EXERCISE REQUIREMENTS
Transcribe verbatim every line from the line containing "Pixel in picture 1, then" to the end of the entries, including both endpoints. Output nothing beyond those lines.

AVAILABLE DATA
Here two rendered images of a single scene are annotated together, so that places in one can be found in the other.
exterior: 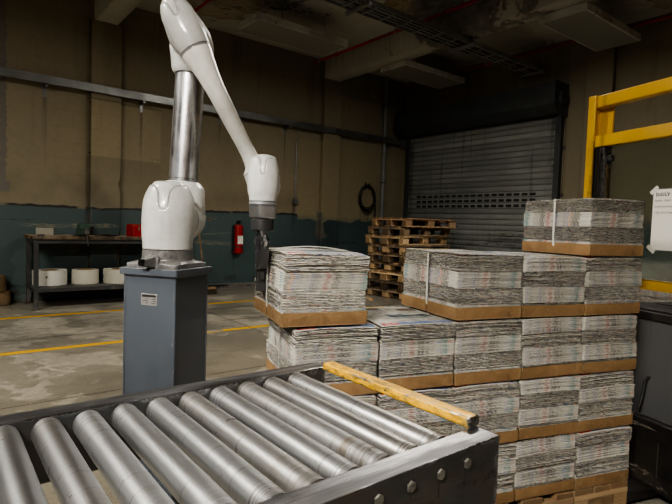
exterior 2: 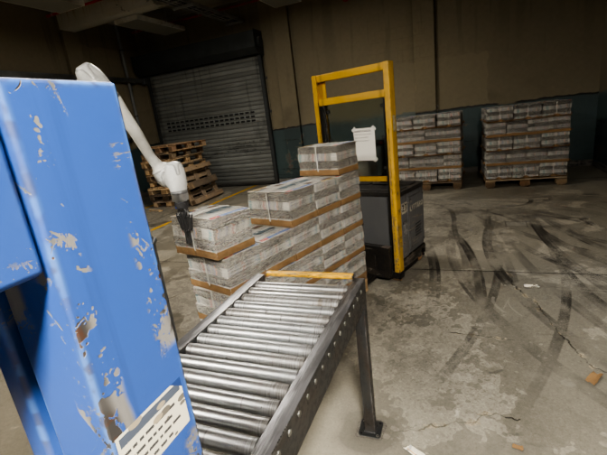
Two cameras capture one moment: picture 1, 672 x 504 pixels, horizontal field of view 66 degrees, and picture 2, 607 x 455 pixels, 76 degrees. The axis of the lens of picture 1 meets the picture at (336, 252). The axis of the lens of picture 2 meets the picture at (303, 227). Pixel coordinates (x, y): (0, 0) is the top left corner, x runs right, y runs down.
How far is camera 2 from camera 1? 0.87 m
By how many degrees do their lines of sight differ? 31
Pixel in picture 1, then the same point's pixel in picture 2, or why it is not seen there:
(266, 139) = not seen: hidden behind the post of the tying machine
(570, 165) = (272, 89)
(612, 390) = (356, 236)
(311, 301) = (228, 241)
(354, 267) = (244, 216)
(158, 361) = not seen: hidden behind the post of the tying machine
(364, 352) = (257, 258)
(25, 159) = not seen: outside the picture
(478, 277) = (297, 201)
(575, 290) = (336, 194)
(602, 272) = (344, 181)
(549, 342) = (330, 224)
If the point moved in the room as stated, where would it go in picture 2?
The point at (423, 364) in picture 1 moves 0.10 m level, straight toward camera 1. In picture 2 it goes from (283, 255) to (287, 259)
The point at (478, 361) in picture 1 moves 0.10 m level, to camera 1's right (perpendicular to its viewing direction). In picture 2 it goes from (304, 244) to (316, 240)

RESPONSE AREA
Pixel in picture 1, then the same point's pixel in picture 2, or why it is not seen there:
(266, 139) = not seen: hidden behind the post of the tying machine
(570, 165) = (272, 89)
(612, 390) = (356, 236)
(311, 301) = (228, 241)
(354, 267) = (244, 216)
(158, 361) = not seen: hidden behind the post of the tying machine
(364, 352) = (257, 258)
(25, 159) = not seen: outside the picture
(478, 277) = (297, 201)
(575, 290) = (336, 194)
(602, 272) = (344, 181)
(549, 342) = (330, 224)
If the point moved in the room as stated, where would it go in picture 2?
The point at (423, 364) in picture 1 moves 0.10 m level, straight toward camera 1. In picture 2 it goes from (283, 255) to (287, 259)
The point at (478, 361) in picture 1 moves 0.10 m level, to camera 1's right (perpendicular to its viewing direction). In picture 2 it goes from (304, 244) to (316, 240)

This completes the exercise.